• Goal of the exercise: Copy out each line of the data that holds the word "hidden".
- Opening Delimiter -
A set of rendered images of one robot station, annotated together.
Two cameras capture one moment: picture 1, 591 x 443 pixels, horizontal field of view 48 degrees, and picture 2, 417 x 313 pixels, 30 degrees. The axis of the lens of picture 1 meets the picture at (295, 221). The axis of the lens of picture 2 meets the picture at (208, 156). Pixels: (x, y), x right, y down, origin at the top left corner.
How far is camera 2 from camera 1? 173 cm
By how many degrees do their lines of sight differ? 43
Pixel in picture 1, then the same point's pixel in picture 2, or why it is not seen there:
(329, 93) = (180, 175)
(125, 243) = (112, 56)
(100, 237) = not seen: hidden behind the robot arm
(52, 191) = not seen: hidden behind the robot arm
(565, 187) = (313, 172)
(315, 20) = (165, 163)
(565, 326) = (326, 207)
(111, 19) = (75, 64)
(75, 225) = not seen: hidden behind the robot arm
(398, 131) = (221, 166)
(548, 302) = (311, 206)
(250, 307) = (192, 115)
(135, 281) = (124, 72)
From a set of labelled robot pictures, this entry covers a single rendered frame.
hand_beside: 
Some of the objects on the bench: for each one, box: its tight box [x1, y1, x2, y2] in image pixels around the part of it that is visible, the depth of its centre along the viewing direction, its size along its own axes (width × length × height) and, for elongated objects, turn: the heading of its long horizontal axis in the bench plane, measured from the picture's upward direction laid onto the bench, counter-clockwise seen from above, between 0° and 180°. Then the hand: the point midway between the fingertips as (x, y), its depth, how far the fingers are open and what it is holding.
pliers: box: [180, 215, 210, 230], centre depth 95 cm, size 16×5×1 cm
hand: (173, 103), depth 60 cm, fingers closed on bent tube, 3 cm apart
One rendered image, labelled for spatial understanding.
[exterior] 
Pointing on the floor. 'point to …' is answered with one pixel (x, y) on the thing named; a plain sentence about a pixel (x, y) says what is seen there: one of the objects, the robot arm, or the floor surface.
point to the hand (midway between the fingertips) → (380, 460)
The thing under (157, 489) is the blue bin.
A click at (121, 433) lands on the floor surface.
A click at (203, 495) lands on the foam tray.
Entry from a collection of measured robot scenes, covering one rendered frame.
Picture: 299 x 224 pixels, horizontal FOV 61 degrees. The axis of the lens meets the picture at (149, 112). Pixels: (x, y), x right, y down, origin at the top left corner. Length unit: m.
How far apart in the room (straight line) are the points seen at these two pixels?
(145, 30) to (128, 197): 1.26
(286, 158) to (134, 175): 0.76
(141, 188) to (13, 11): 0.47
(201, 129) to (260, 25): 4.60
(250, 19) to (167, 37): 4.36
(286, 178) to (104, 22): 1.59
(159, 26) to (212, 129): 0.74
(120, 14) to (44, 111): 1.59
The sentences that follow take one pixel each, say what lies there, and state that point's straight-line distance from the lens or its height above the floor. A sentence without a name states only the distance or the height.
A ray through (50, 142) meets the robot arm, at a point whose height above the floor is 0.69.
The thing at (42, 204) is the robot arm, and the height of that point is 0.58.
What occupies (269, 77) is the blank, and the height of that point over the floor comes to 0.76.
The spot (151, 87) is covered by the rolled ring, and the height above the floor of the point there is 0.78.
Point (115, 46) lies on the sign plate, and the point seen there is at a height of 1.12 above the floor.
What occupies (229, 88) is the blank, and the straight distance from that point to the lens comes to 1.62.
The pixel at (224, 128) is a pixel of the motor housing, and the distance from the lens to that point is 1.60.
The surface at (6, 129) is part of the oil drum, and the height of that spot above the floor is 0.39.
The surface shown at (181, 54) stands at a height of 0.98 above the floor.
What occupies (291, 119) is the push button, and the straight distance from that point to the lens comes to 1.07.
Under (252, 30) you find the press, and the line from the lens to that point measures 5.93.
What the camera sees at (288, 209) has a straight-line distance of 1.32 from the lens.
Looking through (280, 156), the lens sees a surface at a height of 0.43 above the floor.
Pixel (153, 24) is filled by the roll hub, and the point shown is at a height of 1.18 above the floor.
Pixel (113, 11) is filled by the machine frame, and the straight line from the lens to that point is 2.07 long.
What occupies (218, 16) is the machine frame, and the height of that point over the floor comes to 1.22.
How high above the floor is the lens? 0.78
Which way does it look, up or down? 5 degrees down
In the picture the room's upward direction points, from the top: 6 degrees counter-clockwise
- Closing Delimiter -
• Your response:
(100, 237) = not seen: hidden behind the robot arm
(52, 191) = not seen: hidden behind the robot arm
(75, 225) = not seen: hidden behind the robot arm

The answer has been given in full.